PS1 IPP Czar Logs for the week 2010.01.24 - 2010.01.30

(Up to PS1 IPP Czar Logs)

Monday : 2011.01.24

  • eam : warp seemed to be slow: no progress for about 1 hour. the book was full of DONE runs. I stopped processing, ran 'process_cleanup warpPendingSkyCell' to clear the book, and restarted processing. It ran fine after that
  • eam : burntool seemed to have gotten stuck. I looked on the new burntool state ippMonitor page and found one of the imfiles did not seem to be making progress. Looking at the pantasks (control status), I noticed that the job for that cell had been running for a very long time (>500 sec). I went to the machine where it was running and noticed that it was hanging on access /data/ipp033.0 (which crashed over the weekend). I used force.umount to clear the mount point, and things moved along from there
  • bills 15:53 Removed ipp053 from distribution host lists and restarted distribution pantasks. It seemed sluggish anyways.
  • bills 16:00 cleared some magicDSRun revert faults. I need to automate this!
  • bills 16:09 updated magic_destreak_cleanup.pl to *not* delete the original uncensored diff stage cmf files.
  • bills 16:10 set label STS.201009 back to active.
  • bills 16:25 Executed stacktool -updaterun -set_state drop -stack_id 216256 -set_note 'fails due to problem in ticket 1427'
  • bills 19:37 several faults have appeared setting STS.201009 back to inactive
  • bills 21:19 still lots of faults. I suspect that the rsync processes running on this node are related. I did neb-host --host ipp008 --state repair

Tuesday : 2011.01.25

Bill is czar today

  • 04:21 Many many faults. ipp012 filesystem is read-only from many nodes. ssh is rejected.
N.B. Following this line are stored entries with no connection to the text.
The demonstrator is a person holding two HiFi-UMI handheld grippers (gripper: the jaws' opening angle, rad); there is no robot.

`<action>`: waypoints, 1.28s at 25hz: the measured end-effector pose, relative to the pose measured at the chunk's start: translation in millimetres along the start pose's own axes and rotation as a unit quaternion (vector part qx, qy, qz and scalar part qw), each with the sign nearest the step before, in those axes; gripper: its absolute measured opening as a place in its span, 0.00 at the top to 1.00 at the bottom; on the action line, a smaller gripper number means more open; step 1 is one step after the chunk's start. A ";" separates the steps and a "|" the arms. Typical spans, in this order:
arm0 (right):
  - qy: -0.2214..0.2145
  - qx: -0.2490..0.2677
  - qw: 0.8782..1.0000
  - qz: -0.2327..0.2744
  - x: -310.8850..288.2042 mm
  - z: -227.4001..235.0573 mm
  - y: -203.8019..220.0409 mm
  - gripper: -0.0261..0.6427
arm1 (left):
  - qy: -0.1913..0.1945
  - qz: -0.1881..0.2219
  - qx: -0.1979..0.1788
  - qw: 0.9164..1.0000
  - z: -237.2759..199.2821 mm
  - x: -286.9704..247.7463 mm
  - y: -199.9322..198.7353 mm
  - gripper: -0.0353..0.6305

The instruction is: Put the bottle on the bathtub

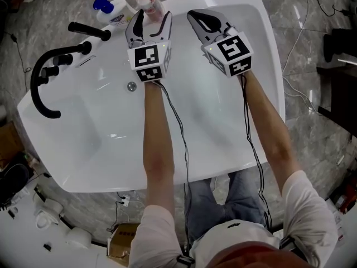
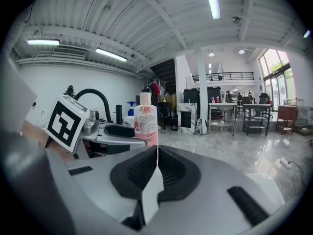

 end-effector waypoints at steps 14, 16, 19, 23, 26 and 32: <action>-0.004 0.015 1.000 0.015 79.7 -44.7 -67.3 0.97 | 0.023 0.036 -0.020 0.999 37.2 119.6 -70.5 0.77; -0.004 0.021 1.000 0.020 95.8 -55.1 -82.7 0.97 | 0.025 0.047 -0.018 0.998 40.7 139.3 -88.9 0.81; -0.005 0.023 0.999 0.031 124.3 -71.4 -108.3 0.97 | 0.027 0.058 -0.015 0.998 46.8 169.6 -114.2 0.87; -0.001 0.026 0.999 0.043 159.5 -87.3 -141.3 0.97 | 0.024 0.071 -0.004 0.997 52.1 206.1 -146.7 0.92; 0.002 0.020 0.999 0.050 186.3 -100.6 -161.2 0.97 | 0.024 0.077 0.001 0.997 59.6 236.5 -167.3 0.93; 0.011 0.012 0.998 0.062 244.3 -126.5 -201.6 0.97 | 0.020 0.093 0.015 0.995 76.3 302.4 -209.2 0.93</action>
Point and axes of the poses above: the fingertips, and each gripper's own axes: x backward along the fingers, z to its right, y out of its underside, the point moved 4 cm from there along x, backward along the fingers, and after that the axes turned 2 degrees about -y, right-handed, at the moved point
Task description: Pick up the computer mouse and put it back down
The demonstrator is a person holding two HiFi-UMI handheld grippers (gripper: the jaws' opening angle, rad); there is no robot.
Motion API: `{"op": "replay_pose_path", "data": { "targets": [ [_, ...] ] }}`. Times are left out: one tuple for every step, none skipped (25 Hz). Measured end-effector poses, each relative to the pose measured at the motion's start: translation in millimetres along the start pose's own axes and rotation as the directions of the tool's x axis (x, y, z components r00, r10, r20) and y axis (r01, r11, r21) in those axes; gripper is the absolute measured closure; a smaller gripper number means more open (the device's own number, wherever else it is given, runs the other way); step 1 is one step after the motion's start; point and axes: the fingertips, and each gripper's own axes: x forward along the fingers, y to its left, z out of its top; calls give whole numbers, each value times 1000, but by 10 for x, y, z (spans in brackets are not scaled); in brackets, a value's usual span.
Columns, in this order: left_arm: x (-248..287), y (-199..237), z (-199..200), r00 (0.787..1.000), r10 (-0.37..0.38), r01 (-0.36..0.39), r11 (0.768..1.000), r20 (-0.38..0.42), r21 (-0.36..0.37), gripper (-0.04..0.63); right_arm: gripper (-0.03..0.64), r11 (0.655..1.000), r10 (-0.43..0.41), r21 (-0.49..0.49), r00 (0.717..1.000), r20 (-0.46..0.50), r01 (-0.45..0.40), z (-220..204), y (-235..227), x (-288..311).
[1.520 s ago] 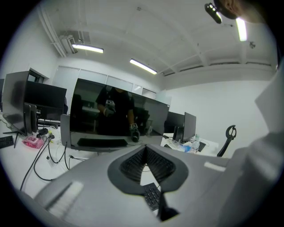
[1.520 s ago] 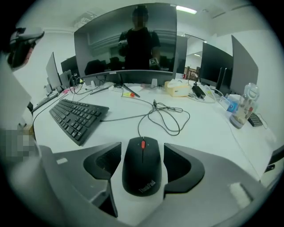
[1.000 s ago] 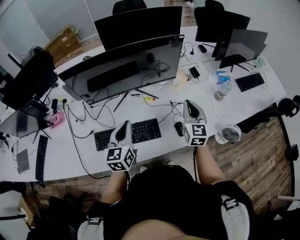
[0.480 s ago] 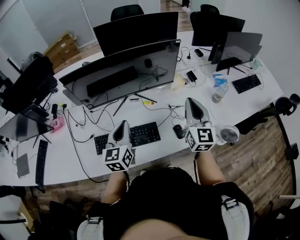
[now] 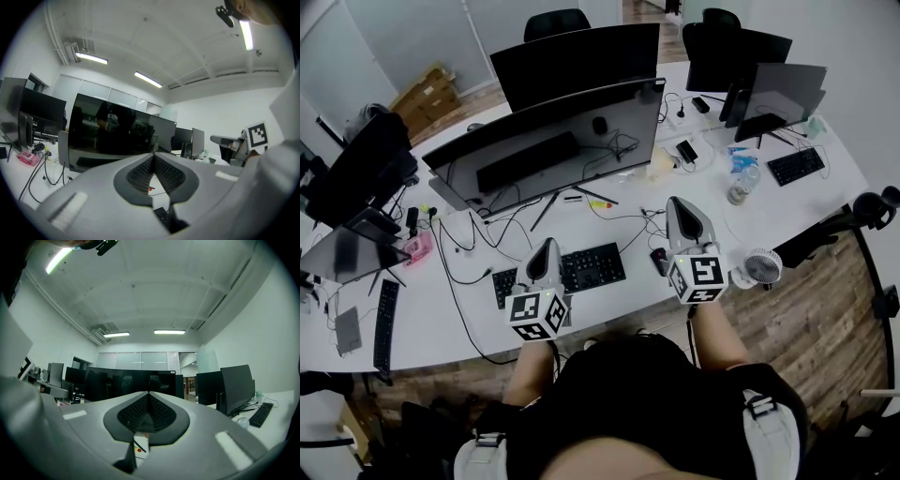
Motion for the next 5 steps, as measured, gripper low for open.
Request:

Stopping all processing for a few minutes to investigate.
  • 04:25 ipp012 console unresponsive. 'Only output from console: INIT: Id "s0" r[220286.000299] Kernel panic - not syncing: Attempted to kill init!' cycling power
  • 04:37 processing restarted . Space is running out.
  • 04:39 There is a very large postage stamp request (> 15000 jobs from MPIA) Setting MPIA labels to inactive for now.
  • 04:55 distribution pantasks jobs for ipp012 are all failing. setting ipp012 to off.
  • 07:11 many nodes over 98%. Stopped processing except for summit copy and registration. All of last night's data has been copied but there are 308 still working on registration & burntool.
  • 07:23 ippdb00:/tmp is full which is causing nebulous errors. Ran: 'sudo mv /tmp/nebulous_server.log /export/ippdb00.0/nebulous_server.log-20110125' Still has zero free.
  • 08:00 fixed register exp problem being caused by invalid value for $default_host in registration pantasks.Changed it from ipp023 to any
  • 08:30 burntool is proceeding.
  • 08:30 since magic is way backlogged and since it doesn't use much space I've turned distribution back to run with destreak.off
  • 09:26 fixed broken magic_cleanup script. Data is being recovered on ipp053. Turning processing back on.
  • 09:41 turned on STS label set priority to 1000. Once those exposures are done and distributed we can clean up the data.
  • 11:13 turned off chip to allow the sts warps to progress faster.
  • 11:00 ipp053 is < 98% now. Queued magicRuns on ipp050 for cleanup. It's down to 97% as well.
  • 13:15 chip.on
  • 13:31 lowered priority of STS.201009 below MD% but above 3pi
  • 15:24 removed unneeded labels from the list of labels and survey book entries in stdscience. This should lower the latency of getting things queued. To do this execute the following pantasks command "server input del.labels.january"
  • 15:58 Taking ThreePi?.nightlyscience out of survey.publish while I work on enabling publication of muggled data.
  • 16:54 in stdscience did survey.off to prevent new runs from getting queued for now.
  • 17:23 I'm testing publishing out of my build. ~ipp/publishing is off but rest assured some data is getting processed.
  • 20:58 restarted distribution to see if it will run faster.

Wednesday : 2011.01.26

  • 02:15 Earlier I added SweetSpot?.nightlyscience to survey.destreak. Yipes we'e backlogged. We need a survey czar it seems! There is one STS.201009 distRun left to process and it's blocked behind SweetSpot?. I'm removing the sweetspot label from distribution for the next few hours.
  • 02:20 Let's give a warm IPP welcome to the new PI survey! Added label PI.nightlyscience to stdscience.
  • 09:30 I've convinced myself that the new publication system is working correctly so I've added in the other labels.
  • 10:34 Set STS.20100906 to be cleaned.
  • 11:14 magic node repeatedly failing due to corrupted diff input file. Fixed with rundiffskyfile.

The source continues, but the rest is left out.